In this course we will read several religious autobiographies.  One
(Augustine's Confessions) is an early Christian classic that has for many
readers defined the genre of religious autobiography.  The others are
twentieth century, mostly American, and represent a variety of religious
traditions and relationships to religions.  They will be chosen from the
following list (not all of these will be included): Thomas Merton, The
Seven Story Mountain; Malcolm X, Autobiography; Mary Crow Dog, Lakota
Woman; Primo Levi, Survival in Auschwitz and The Periodic Table; Mary
McCarthy, Memories of a Catholic Girlhood; Ayya Khema, I Give You My Life:
the Autobiography of a Western Buddhist Nun; Ann Lamott, Traveling
Mercies: Some Thoughts on Faith.  We may also do a little reading of
secondary literature on religious autobiography, but the main focus will
be on the autobiographies themselves.

The author's religious life or relationship to a religious tradition
figures prominently in the life narrative presented to the reader in each
of these books.  These stories offer many themes to talk and write about,
including: (1) the process of gaining self-understanding or personal
identity; (2) the relationship of this search to the individual's with and
understanding of her or his family, community, and society; (3) the
purposes of these narratives in presenting them to the public; (4)
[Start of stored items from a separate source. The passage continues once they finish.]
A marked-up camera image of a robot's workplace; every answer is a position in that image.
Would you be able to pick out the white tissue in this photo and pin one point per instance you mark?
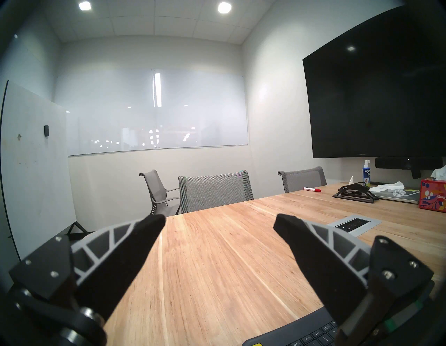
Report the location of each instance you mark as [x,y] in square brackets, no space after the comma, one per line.
[439,173]

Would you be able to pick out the large black wall television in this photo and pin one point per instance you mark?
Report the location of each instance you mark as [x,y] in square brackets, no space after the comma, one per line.
[376,94]

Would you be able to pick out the crumpled white cloth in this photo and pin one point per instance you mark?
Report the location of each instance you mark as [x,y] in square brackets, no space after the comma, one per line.
[388,186]

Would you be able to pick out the colourful floral tissue box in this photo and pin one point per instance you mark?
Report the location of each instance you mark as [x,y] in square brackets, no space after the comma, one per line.
[433,197]

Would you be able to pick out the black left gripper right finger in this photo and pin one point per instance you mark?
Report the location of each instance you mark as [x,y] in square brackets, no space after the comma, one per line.
[320,265]

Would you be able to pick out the red capped whiteboard marker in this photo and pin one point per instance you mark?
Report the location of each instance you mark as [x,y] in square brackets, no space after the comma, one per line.
[312,189]

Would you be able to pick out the large glass wall whiteboard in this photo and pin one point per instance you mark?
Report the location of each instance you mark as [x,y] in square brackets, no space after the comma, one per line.
[156,115]

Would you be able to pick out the gray office chair with armrests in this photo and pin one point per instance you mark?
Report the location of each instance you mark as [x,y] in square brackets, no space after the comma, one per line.
[156,186]

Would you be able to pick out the silver closed laptop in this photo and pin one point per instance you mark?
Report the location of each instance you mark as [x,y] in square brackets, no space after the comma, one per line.
[404,197]

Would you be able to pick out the black video conference bar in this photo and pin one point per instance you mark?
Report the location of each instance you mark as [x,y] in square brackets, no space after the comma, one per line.
[393,163]

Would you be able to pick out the mobile whiteboard on black stand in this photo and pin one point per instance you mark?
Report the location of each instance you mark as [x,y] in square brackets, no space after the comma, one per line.
[35,167]

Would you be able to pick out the gray mesh office chair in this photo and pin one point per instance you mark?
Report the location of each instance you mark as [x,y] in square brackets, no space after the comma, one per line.
[303,179]
[214,192]

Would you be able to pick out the whiteboard cleaner spray bottle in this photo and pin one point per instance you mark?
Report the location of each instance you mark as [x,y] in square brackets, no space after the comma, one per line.
[366,176]

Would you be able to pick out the silver table power outlet panel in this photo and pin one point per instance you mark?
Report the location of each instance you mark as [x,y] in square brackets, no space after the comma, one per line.
[355,225]

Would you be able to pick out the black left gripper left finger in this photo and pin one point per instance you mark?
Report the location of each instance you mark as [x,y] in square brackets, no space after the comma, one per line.
[118,258]

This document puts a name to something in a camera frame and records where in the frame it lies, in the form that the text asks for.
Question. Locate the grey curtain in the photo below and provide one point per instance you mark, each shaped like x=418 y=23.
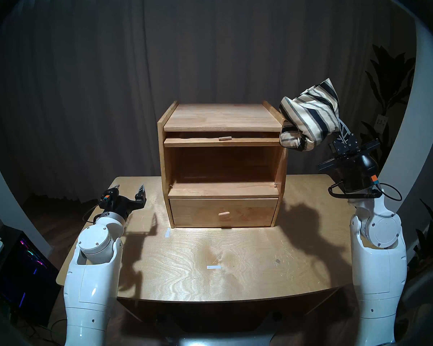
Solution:
x=93 y=78

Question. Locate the wooden cabinet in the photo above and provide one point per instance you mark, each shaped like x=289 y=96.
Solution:
x=223 y=116

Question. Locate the striped cream and black shirt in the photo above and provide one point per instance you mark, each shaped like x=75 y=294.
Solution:
x=310 y=114

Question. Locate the black computer tower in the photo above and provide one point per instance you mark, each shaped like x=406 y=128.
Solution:
x=25 y=273

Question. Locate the wooden cabinet drawer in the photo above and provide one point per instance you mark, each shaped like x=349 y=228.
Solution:
x=195 y=212

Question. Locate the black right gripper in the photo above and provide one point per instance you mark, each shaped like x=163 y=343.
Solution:
x=359 y=172

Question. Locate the white plant tag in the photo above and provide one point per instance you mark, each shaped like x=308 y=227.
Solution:
x=381 y=122

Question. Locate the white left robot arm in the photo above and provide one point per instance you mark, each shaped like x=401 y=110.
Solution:
x=92 y=276

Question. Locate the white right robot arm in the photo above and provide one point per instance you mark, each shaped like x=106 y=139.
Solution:
x=379 y=269

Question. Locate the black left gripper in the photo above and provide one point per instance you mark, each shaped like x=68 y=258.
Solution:
x=117 y=204

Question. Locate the tall dark leafy plant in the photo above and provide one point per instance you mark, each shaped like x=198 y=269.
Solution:
x=389 y=82

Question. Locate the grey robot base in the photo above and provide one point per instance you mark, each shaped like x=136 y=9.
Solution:
x=220 y=341

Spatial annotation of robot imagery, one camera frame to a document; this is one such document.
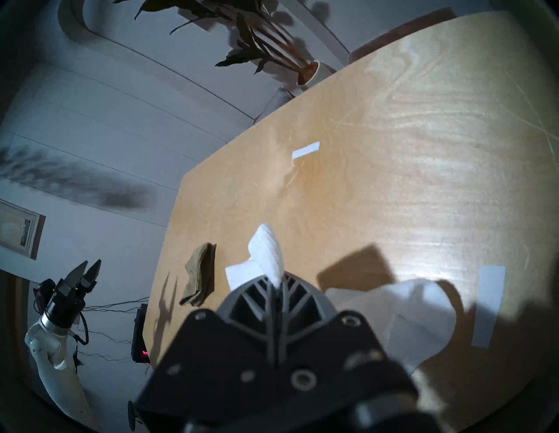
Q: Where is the black box with red light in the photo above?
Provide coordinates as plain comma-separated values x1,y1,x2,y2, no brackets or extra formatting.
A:
131,303,151,364

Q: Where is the framed wall picture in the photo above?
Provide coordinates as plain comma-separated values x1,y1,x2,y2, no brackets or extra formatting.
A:
0,199,46,260

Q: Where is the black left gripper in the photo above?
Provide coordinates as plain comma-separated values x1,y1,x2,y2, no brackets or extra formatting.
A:
41,259,102,328

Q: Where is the tall potted leafy plant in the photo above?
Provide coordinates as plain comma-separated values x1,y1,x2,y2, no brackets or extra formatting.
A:
114,0,337,88

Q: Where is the white sock with black logo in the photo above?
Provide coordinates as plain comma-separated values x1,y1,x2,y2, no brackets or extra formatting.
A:
225,223,457,376

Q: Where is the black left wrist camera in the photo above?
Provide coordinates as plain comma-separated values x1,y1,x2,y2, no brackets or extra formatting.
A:
34,282,56,313

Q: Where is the thin black floor cable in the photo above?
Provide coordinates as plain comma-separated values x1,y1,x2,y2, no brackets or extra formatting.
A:
79,297,149,315

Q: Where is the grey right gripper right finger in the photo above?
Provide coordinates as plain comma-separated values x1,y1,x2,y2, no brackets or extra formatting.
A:
278,271,415,402

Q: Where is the olive green ribbed sock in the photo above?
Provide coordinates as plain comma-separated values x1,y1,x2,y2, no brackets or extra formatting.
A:
180,243,217,307

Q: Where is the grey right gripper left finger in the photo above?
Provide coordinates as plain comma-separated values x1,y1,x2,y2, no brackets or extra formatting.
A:
146,278,280,419

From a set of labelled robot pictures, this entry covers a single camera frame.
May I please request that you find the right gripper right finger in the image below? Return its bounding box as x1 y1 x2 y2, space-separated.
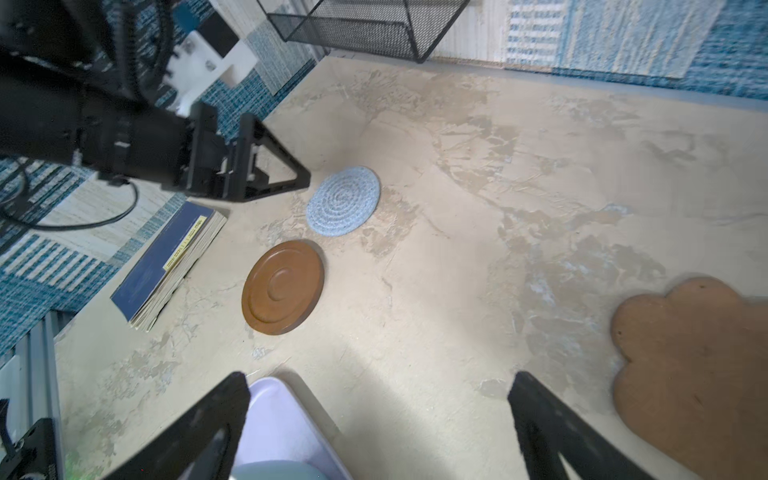
507 371 651 479

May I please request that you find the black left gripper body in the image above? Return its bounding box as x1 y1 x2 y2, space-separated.
178 102 235 200

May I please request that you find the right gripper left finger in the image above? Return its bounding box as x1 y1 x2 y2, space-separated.
107 372 250 479

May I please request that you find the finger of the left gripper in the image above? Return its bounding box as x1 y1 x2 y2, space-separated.
230 113 311 202

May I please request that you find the blue woven round coaster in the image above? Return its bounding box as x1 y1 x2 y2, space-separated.
306 166 381 237

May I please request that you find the brown wooden coaster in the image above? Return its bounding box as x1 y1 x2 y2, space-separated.
241 240 325 336

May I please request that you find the brown paw shaped coaster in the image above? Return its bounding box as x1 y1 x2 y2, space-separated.
611 277 767 479

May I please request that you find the light blue mug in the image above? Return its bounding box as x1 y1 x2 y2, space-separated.
230 460 328 480

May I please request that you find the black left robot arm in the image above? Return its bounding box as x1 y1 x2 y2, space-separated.
1 1 311 203

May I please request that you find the lilac plastic tray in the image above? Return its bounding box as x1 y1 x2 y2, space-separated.
233 377 351 479

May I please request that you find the dark blue book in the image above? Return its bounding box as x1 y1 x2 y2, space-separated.
111 201 227 331

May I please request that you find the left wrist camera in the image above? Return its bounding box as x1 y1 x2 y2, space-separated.
164 11 259 117

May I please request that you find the black wire mesh shelf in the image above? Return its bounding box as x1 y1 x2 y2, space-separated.
258 0 468 64

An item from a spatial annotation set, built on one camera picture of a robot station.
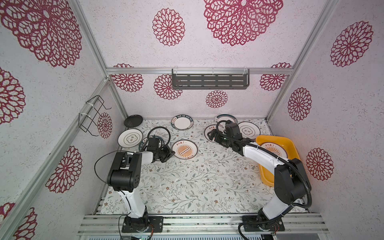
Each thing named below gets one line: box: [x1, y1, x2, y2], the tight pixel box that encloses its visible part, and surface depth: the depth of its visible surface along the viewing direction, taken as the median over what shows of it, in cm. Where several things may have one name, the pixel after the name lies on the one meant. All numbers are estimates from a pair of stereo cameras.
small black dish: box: [124, 114, 143, 128], surface depth 122 cm
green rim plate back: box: [171, 114, 194, 131], surface depth 121 cm
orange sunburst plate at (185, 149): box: [172, 139, 198, 160], surface depth 103 cm
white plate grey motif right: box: [238, 121, 261, 139], surface depth 115 cm
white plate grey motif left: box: [117, 128, 143, 148], surface depth 111 cm
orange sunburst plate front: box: [259, 142, 288, 159], surface depth 103 cm
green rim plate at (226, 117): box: [215, 113, 238, 124], surface depth 123 cm
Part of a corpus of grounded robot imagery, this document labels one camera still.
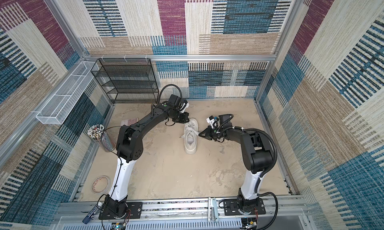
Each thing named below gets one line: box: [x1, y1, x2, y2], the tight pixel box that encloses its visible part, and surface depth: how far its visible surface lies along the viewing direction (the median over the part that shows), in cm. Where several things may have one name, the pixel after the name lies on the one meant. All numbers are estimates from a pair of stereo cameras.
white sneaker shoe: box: [183, 118, 198, 155], surface depth 94 cm
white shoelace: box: [179, 127, 200, 138], surface depth 95 cm
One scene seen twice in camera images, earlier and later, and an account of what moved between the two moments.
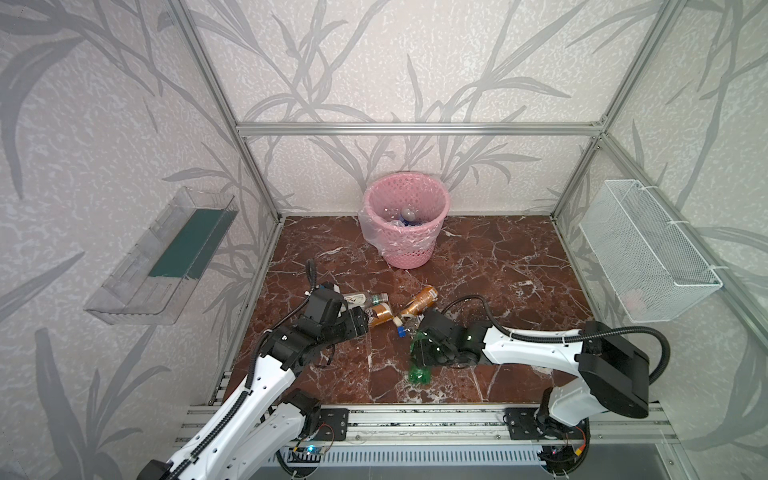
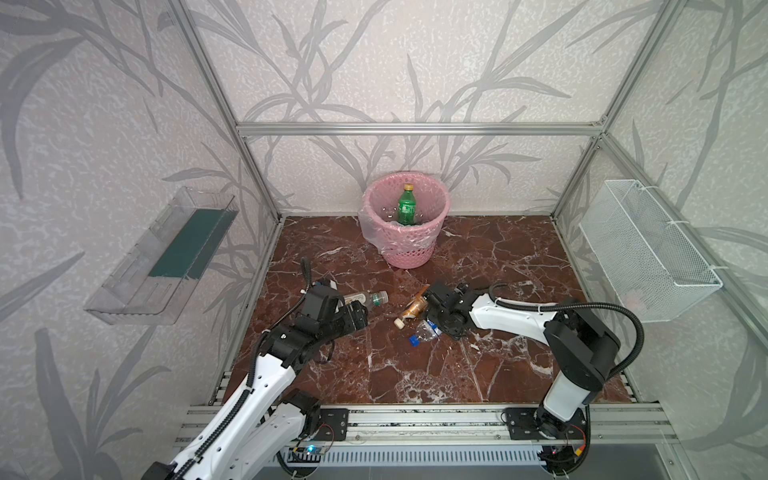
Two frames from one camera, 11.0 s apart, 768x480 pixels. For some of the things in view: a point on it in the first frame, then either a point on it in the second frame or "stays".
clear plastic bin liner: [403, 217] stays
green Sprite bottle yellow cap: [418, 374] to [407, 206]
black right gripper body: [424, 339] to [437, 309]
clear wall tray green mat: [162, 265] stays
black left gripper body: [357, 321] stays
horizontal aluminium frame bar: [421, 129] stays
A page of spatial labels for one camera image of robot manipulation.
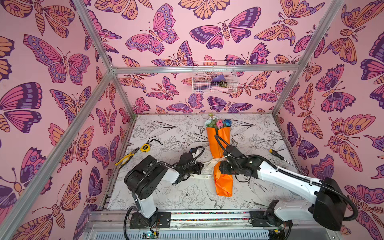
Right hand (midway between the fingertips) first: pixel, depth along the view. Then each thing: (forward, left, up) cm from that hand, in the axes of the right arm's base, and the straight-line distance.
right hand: (221, 166), depth 81 cm
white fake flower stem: (+36, +3, -5) cm, 37 cm away
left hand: (+5, +8, -9) cm, 13 cm away
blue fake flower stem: (+35, -8, -4) cm, 36 cm away
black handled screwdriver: (+11, -40, -10) cm, 42 cm away
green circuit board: (-30, +37, -13) cm, 49 cm away
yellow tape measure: (+17, +48, -8) cm, 51 cm away
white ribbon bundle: (+2, +7, -9) cm, 11 cm away
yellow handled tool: (+9, +59, -9) cm, 60 cm away
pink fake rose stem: (+34, -2, -4) cm, 34 cm away
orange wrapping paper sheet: (-6, -1, -8) cm, 10 cm away
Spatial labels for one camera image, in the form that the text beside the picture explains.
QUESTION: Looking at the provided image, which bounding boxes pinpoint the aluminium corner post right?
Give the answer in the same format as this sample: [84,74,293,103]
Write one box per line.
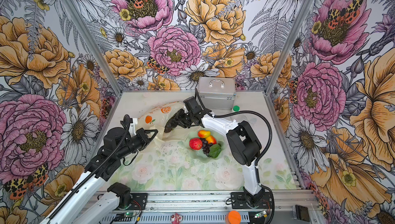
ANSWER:
[264,0,326,94]

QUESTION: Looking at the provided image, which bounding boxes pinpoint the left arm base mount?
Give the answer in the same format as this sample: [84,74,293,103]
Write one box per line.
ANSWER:
[119,193,148,211]

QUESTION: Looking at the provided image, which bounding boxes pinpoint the silver aluminium case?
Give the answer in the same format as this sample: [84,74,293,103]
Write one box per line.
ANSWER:
[197,77,236,110]

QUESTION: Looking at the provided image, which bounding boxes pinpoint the yellow red mango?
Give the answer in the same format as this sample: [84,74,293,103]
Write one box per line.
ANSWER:
[197,130,211,139]
[205,135,217,144]

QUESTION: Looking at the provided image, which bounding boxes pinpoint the red strawberry fruit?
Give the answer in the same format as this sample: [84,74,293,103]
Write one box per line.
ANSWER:
[189,138,203,151]

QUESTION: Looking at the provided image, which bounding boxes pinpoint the pink white small figure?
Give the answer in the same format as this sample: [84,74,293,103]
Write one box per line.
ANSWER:
[170,213,183,224]

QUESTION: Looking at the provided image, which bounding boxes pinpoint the aluminium corner post left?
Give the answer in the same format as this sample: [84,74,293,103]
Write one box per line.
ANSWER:
[60,0,122,97]

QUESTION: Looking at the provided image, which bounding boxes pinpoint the black corrugated cable right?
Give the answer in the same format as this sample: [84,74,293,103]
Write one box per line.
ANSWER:
[194,88,275,224]

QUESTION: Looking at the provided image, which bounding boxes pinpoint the green leaf grape bunch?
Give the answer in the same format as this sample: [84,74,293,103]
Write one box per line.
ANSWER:
[202,141,222,158]

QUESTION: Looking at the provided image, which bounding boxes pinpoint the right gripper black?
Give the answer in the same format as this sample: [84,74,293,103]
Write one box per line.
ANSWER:
[170,108,194,128]

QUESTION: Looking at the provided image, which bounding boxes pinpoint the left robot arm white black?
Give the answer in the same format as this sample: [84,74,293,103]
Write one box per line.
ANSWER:
[41,127,158,224]

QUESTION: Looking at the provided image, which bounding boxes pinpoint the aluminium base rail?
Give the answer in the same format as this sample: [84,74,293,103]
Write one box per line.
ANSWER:
[81,189,318,224]

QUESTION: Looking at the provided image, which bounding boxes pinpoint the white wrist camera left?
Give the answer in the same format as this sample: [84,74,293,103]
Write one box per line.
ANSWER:
[129,118,138,137]

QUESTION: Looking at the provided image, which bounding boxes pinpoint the dark avocado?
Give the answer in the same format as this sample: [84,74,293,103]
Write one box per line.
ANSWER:
[164,122,178,133]

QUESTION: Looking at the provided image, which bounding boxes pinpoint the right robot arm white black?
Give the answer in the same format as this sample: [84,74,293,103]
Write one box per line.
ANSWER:
[164,96,273,208]

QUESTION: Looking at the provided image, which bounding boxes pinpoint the light green wavy plate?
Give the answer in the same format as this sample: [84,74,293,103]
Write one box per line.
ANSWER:
[184,130,226,163]

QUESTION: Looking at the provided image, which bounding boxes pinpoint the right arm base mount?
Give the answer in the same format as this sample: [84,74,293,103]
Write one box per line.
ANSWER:
[230,192,274,210]

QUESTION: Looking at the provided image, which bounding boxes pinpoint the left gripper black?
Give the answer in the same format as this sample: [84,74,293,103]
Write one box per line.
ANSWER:
[117,128,158,158]

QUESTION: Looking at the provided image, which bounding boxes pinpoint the aluminium corner post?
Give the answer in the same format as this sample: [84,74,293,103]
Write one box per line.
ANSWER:
[60,0,122,97]
[264,0,326,94]

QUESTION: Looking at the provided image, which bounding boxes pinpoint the black corrugated cable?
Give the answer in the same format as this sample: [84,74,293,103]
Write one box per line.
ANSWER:
[194,88,275,224]
[49,114,132,220]

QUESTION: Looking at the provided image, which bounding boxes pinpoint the black device on rail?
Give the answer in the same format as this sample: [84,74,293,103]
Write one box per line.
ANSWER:
[293,205,310,223]

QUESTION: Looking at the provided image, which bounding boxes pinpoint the black corrugated cable left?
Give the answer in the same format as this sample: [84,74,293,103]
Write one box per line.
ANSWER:
[49,114,132,220]

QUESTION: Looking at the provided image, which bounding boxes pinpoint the white bottle green cap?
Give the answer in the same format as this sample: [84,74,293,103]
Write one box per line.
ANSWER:
[232,105,240,112]

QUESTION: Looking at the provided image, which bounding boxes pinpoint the cream translucent plastic bag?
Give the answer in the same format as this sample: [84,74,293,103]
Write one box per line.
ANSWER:
[136,102,191,148]

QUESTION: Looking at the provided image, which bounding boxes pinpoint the orange round cap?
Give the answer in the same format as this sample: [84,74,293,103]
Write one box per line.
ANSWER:
[225,210,242,224]

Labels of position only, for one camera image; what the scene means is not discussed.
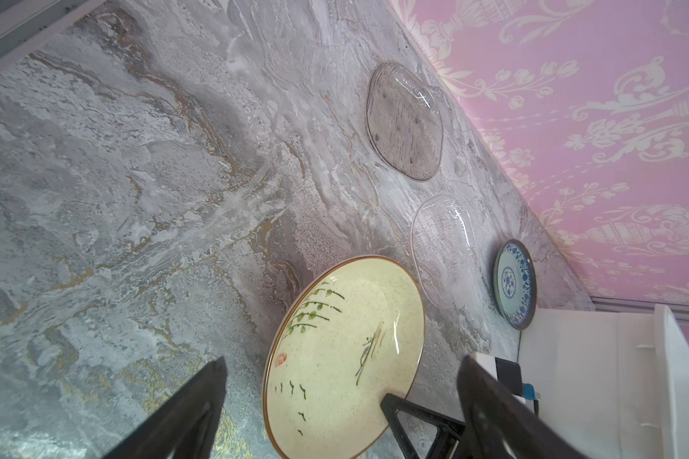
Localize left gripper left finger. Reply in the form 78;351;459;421
105;358;228;458

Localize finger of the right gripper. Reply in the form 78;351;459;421
380;393;465;459

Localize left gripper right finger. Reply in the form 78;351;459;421
457;356;584;458

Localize white plastic bin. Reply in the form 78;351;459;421
518;305;689;458

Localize cream plate with grass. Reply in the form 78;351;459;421
262;256;426;458

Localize small blue patterned plate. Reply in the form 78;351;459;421
493;239;538;330

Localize clear glass plate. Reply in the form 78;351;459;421
410;194;480;309

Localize smoky grey glass plate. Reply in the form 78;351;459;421
366;61;443;182

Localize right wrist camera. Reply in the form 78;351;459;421
471;353;540;416

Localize left aluminium corner post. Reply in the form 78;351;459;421
0;0;103;71

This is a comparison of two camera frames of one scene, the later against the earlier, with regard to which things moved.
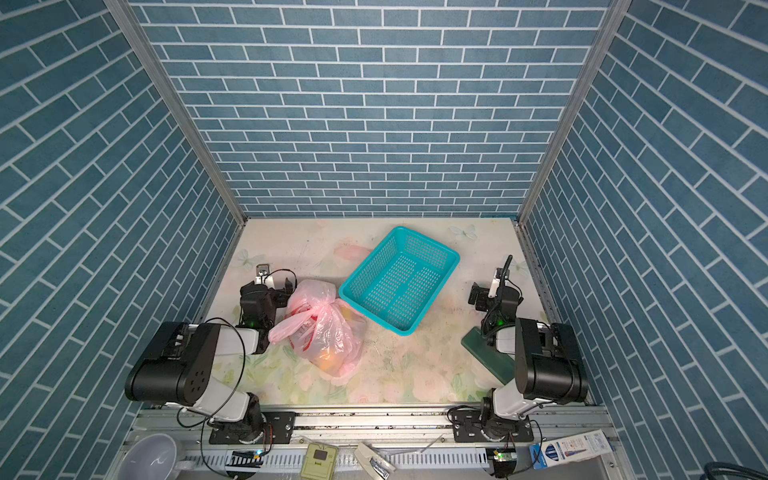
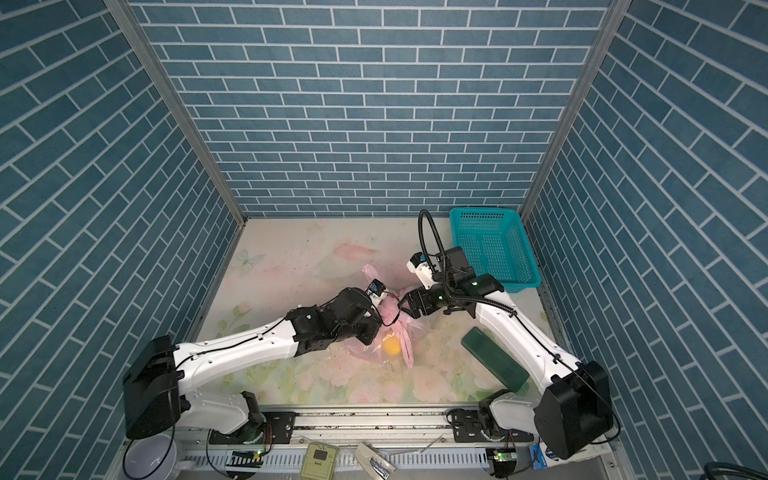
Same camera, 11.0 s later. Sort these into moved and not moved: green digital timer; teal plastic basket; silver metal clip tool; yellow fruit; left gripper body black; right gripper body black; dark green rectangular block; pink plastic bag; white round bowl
Moved: left gripper body black; right gripper body black; teal plastic basket; yellow fruit; pink plastic bag
Not moved: white round bowl; silver metal clip tool; dark green rectangular block; green digital timer
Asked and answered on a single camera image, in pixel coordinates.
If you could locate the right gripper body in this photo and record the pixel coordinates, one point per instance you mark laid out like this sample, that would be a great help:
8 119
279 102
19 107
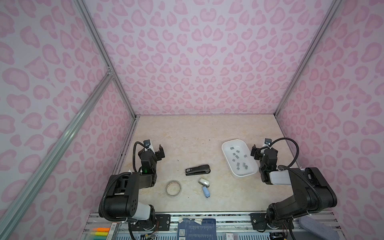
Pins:
263 153

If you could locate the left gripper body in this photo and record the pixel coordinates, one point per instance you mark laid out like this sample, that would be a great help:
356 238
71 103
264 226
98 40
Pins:
151 153

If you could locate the black stapler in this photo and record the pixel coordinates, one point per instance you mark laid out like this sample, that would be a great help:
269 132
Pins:
199 170

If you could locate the blue mini stapler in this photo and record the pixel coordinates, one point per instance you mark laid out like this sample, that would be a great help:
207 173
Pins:
206 192

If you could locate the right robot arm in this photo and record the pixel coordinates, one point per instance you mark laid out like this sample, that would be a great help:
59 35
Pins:
311 191

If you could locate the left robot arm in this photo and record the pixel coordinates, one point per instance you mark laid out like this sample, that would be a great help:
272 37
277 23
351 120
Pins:
120 200

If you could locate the white plastic tray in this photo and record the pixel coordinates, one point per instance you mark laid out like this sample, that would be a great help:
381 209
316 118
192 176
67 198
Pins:
244 153

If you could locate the clear tape roll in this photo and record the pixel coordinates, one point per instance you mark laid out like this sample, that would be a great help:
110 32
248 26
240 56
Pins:
173 188

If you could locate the grey cloth pad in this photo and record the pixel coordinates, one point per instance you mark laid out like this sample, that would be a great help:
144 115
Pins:
317 228

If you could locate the highlighter marker set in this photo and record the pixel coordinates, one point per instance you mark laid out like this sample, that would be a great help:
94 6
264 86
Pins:
106 233

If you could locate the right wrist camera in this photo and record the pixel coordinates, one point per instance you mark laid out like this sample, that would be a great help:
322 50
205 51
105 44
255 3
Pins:
267 143
questions of truth or accuracy in these narratives.

This course will be conducted primarily as a discussion-oriented seminar
or reading group, with enough background presented by the instructor to
help make sense of the author's life and situation as presented in the
autobiography.  Students will be graded on attendance and participation,
and completion of three papers (approximately 5 pages each).  Questions?